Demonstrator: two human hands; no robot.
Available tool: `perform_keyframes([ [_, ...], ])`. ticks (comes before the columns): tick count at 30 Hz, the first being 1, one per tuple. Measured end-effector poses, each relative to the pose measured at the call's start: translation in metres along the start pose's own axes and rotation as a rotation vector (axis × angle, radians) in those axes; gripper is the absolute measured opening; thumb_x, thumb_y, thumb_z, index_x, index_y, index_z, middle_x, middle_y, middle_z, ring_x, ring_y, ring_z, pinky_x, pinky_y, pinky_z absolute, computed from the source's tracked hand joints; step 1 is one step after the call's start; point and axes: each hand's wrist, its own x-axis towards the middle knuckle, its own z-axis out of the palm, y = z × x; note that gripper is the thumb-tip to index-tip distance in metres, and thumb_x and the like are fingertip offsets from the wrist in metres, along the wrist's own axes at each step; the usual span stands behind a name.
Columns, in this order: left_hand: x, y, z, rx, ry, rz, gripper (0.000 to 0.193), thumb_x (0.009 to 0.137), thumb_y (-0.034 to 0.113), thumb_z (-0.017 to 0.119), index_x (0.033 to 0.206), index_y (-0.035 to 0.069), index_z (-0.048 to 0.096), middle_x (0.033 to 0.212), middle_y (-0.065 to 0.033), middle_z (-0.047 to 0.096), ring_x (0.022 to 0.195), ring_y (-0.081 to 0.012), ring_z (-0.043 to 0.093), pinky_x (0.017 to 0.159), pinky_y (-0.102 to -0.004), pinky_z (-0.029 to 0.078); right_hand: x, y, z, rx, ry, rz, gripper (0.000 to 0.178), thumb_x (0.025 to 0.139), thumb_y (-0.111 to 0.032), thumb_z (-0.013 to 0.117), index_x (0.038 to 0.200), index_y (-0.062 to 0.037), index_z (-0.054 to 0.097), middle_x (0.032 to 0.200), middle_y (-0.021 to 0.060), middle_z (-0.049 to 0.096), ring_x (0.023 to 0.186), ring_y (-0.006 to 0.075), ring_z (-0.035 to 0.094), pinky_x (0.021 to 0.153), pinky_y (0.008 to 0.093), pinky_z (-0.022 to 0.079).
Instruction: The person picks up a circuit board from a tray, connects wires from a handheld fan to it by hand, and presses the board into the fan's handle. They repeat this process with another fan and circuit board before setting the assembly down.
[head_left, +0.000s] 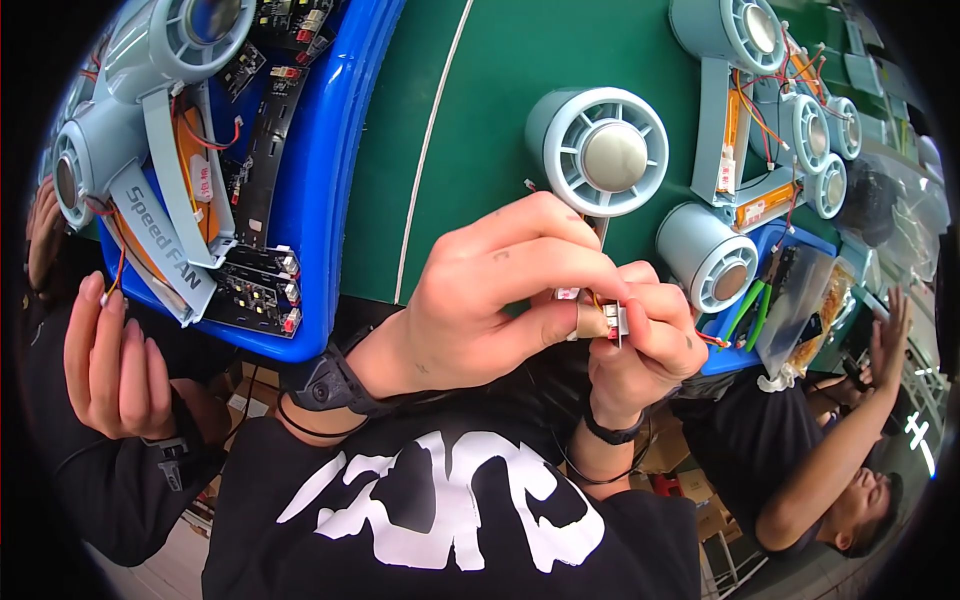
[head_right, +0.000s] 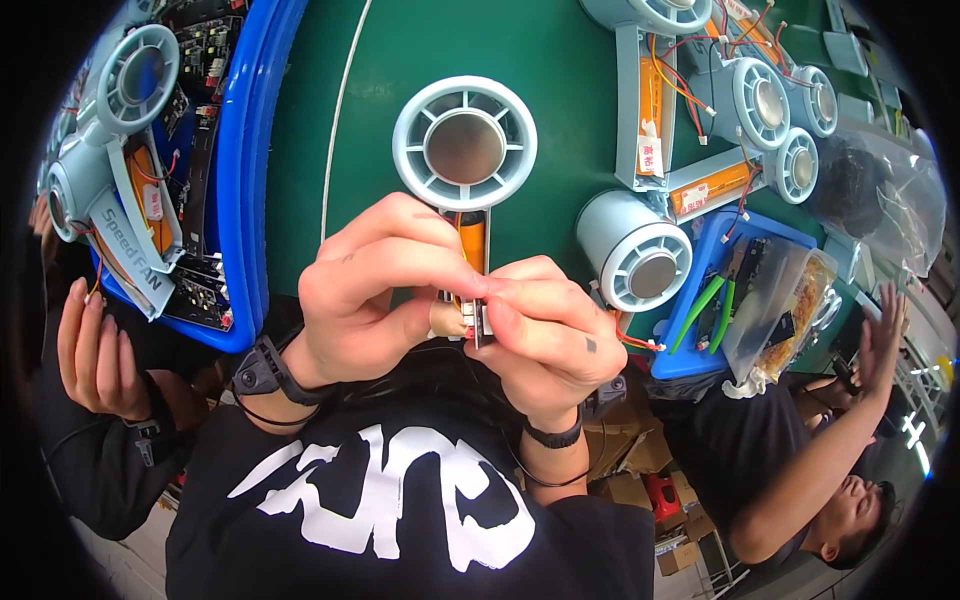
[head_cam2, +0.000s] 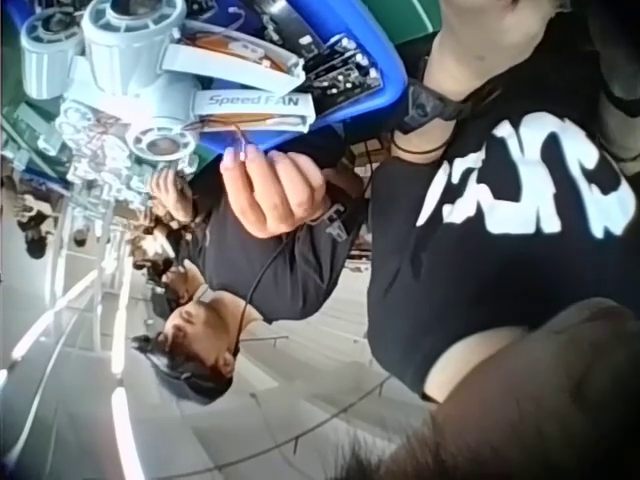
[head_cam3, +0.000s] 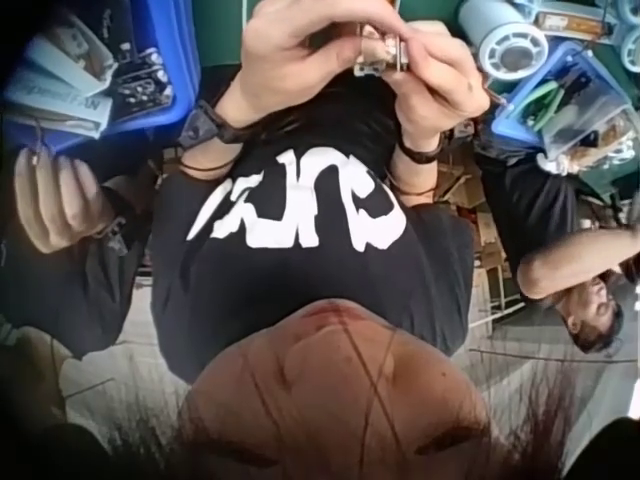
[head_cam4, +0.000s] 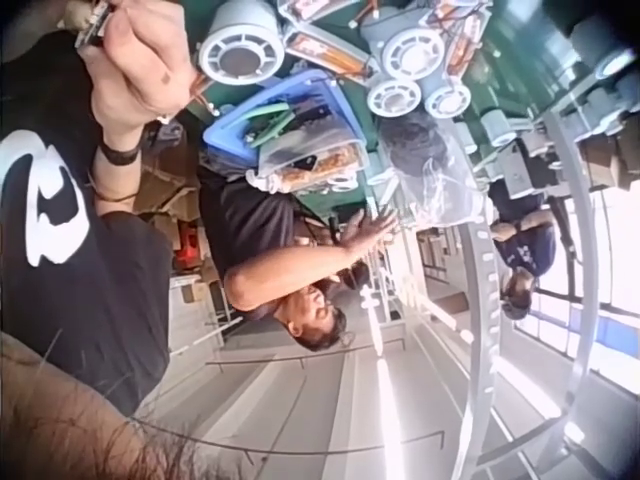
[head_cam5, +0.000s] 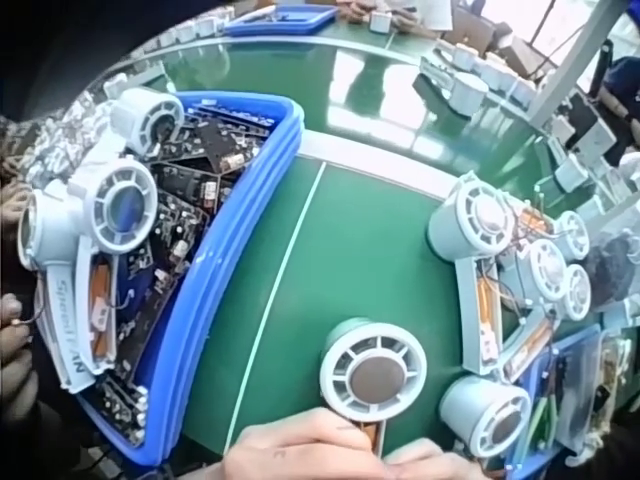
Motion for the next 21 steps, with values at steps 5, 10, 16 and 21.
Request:
perform_keyframes([
  [5, -0.002, 0.004, -0.003, -0.02, -0.011, 0.022, 0.031, 0.077, 0.014, 0.084, 0.102, 0.001, 0.073, 0.095, -0.0113, 0.066, 0.081, -0.0187, 0.06, 0.068, -0.0294, 0.049, 0.0, -0.009, 0.001, -0.016, 0.012, 0.006, 0.04, 0.068, 0.01, 0.081, 0.106, 0.0004, 0.072, 0.102, 0.0168, 0.07, 0.085, 0.0309, 0.068, 0.072, 0.0366, 0.056],
  [10, -0.012, 0.037, 0.004, 0.343, 0.247, 0.065, 0.035, 0.077, 0.003, 0.08, 0.111, -0.001, 0.069, 0.095, -0.0105, 0.064, 0.079, -0.0192, 0.063, 0.065, -0.0304, 0.051, -0.003, -0.028, 0.023, 0.018, 0.23, 0.094, 0.035, 0.081, 0.007, 0.075, 0.114, 0.0024, 0.066, 0.105, 0.0148, 0.068, 0.091, 0.0267, 0.067, 0.074, 0.0363, 0.056],
  [16, -0.01, 0.068, 0.011, 0.457, 0.277, -0.337, 0.038, 0.08, 0.006, 0.079, 0.114, -0.004, 0.066, 0.098, -0.0129, 0.066, 0.076, -0.0182, 0.063, 0.065, -0.0297, 0.051, -0.005, -0.048, 0.032, 0.321, 0.437, 0.268, 0.031, 0.097, -0.002, 0.063, 0.126, 0.0041, 0.055, 0.113, 0.0126, 0.063, 0.098, 0.0184, 0.064, 0.082, 0.0331, 0.055],
  [21, -0.002, 0.081, 0.025, -0.013, 0.385, -0.525, 0.026, 0.083, -0.002, 0.073, 0.108, -0.005, 0.066, 0.1, -0.013, 0.069, 0.075, -0.0154, 0.064, 0.066, -0.0275, 0.051, -0.009, -0.067, 0.037, 0.245, 0.405, 0.291, 0.032, 0.099, -0.012, 0.063, 0.126, 0.0019, 0.054, 0.109, 0.0102, 0.061, 0.092, 0.0173, 0.061, 0.08, 0.0306, 0.05],
])
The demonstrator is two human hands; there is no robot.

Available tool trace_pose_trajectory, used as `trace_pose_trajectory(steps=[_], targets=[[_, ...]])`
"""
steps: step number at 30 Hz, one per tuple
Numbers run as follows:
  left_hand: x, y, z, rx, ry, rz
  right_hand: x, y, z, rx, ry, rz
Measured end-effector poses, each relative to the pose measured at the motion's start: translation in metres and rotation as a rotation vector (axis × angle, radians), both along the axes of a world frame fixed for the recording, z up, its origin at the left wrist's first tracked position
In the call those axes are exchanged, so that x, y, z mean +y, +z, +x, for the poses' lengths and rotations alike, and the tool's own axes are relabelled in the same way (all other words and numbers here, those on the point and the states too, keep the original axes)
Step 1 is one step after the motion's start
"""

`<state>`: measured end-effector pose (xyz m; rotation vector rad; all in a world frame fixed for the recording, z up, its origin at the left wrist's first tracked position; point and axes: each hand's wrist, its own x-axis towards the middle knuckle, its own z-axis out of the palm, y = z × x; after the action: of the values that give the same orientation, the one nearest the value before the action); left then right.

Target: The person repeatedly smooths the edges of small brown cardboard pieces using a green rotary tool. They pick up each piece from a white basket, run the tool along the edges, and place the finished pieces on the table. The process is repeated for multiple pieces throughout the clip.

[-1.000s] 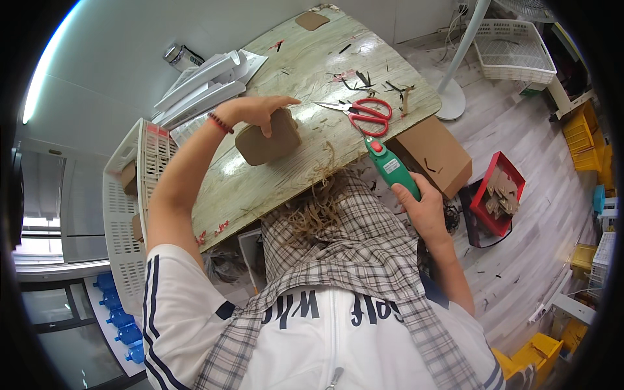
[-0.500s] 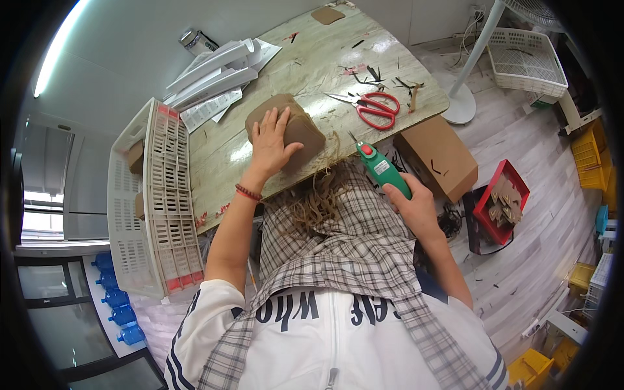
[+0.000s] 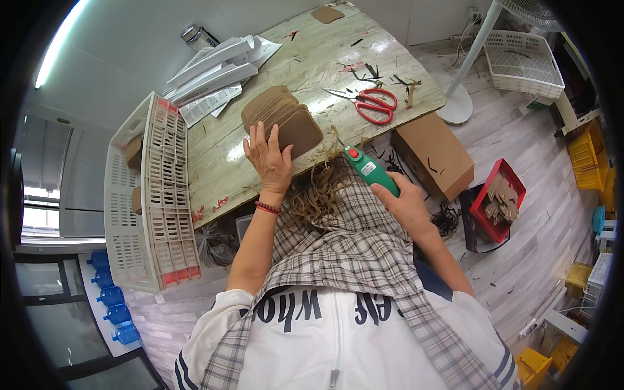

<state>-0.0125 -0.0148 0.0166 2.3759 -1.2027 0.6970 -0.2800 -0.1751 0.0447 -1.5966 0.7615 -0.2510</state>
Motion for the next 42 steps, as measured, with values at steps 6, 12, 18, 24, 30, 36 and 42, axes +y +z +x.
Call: trace_pose_trajectory(steps=[6,12,18,24,30,36,42], targets=[[0.000,0.015,-0.009,0.050,0.006,-0.129,0.006,-0.013,0.000,-0.001,0.019,-0.084],[0.009,0.013,-0.020,0.556,0.046,-0.240,0.007,-0.014,0.003,0.028,0.051,-0.063],[-0.002,0.014,-0.029,1.468,-0.109,-1.201,0.009,-0.011,0.009,0.000,0.054,-0.052],[-0.026,0.005,-0.039,1.729,-0.286,-1.542,0.011,0.012,0.014,-0.076,0.035,0.034],[-0.046,0.010,-0.046,1.831,-0.350,-1.730,0.008,0.032,0.014,-0.126,0.029,0.114],[-0.055,0.014,-0.057,1.882,-0.358,-1.734,0.011,0.037,0.016,-0.134,0.008,0.127],[-0.057,0.010,-0.065,1.880,-0.352,-1.689,0.013,0.039,0.015,-0.127,-0.008,0.109]])
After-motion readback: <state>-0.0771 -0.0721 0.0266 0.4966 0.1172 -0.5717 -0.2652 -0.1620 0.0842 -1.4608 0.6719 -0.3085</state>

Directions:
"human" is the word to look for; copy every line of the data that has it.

Reply to the exercise:
Demonstrator: two human hands; no robot.
The demonstrator is two human hands; there is no robot.

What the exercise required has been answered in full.